**PROBLEM**
Transcribe precisely those lines of the listing that fall between the line containing "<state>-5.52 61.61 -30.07" and the last line, inclusive of both.
START SOURCE DATA
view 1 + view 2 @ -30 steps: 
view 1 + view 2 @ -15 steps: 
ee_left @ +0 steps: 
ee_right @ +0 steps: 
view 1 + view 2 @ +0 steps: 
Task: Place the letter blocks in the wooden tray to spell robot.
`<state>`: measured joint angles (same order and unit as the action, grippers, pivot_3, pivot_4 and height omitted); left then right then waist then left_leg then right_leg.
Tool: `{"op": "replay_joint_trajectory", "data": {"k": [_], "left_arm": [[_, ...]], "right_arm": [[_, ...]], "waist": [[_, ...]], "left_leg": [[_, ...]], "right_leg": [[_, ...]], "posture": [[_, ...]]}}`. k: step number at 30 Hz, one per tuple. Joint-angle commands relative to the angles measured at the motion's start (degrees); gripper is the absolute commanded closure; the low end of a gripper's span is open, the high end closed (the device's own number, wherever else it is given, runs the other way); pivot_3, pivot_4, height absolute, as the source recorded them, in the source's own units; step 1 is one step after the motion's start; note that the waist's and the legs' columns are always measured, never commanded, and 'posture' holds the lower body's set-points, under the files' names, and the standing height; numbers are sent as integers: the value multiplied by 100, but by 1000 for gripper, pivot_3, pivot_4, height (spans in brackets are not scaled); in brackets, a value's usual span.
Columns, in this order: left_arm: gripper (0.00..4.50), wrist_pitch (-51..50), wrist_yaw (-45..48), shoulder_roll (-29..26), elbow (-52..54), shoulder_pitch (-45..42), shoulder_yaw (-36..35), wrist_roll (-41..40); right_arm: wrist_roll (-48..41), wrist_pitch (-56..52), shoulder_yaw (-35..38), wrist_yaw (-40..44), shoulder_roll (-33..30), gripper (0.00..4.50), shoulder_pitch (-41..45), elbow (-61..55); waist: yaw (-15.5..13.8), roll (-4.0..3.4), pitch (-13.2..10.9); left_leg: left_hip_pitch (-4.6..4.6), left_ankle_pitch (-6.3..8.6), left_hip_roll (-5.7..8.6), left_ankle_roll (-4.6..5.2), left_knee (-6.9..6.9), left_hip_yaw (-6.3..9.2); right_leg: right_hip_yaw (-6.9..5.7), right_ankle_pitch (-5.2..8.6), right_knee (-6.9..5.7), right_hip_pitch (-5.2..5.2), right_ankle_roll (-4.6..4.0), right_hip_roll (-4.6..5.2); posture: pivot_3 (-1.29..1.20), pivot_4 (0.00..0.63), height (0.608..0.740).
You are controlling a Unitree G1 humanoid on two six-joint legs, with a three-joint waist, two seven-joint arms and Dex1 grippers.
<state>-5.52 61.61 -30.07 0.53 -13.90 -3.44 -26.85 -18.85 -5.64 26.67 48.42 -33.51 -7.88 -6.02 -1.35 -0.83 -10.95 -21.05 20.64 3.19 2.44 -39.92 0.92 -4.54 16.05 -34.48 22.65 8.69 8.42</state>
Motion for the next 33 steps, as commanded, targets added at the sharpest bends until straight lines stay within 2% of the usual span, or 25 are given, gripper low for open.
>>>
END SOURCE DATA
**SOLUTION**
<state>-5.52 61.61 -30.07 0.53 -13.90 -3.44 -26.85 -18.85 -5.64 26.67 48.42 -33.51 -7.88 -6.02 -1.35 -0.83 -10.95 -21.05 20.64 3.19 2.44 -39.92 0.92 -4.54 16.05 -34.48 22.65 8.69 8.42</state>
Motion for the next 33 steps, as commanded, targets added at the sharpest bends until straight lines stay within 2% of the usual span, or 25 are given, gripper low for open.
>>>

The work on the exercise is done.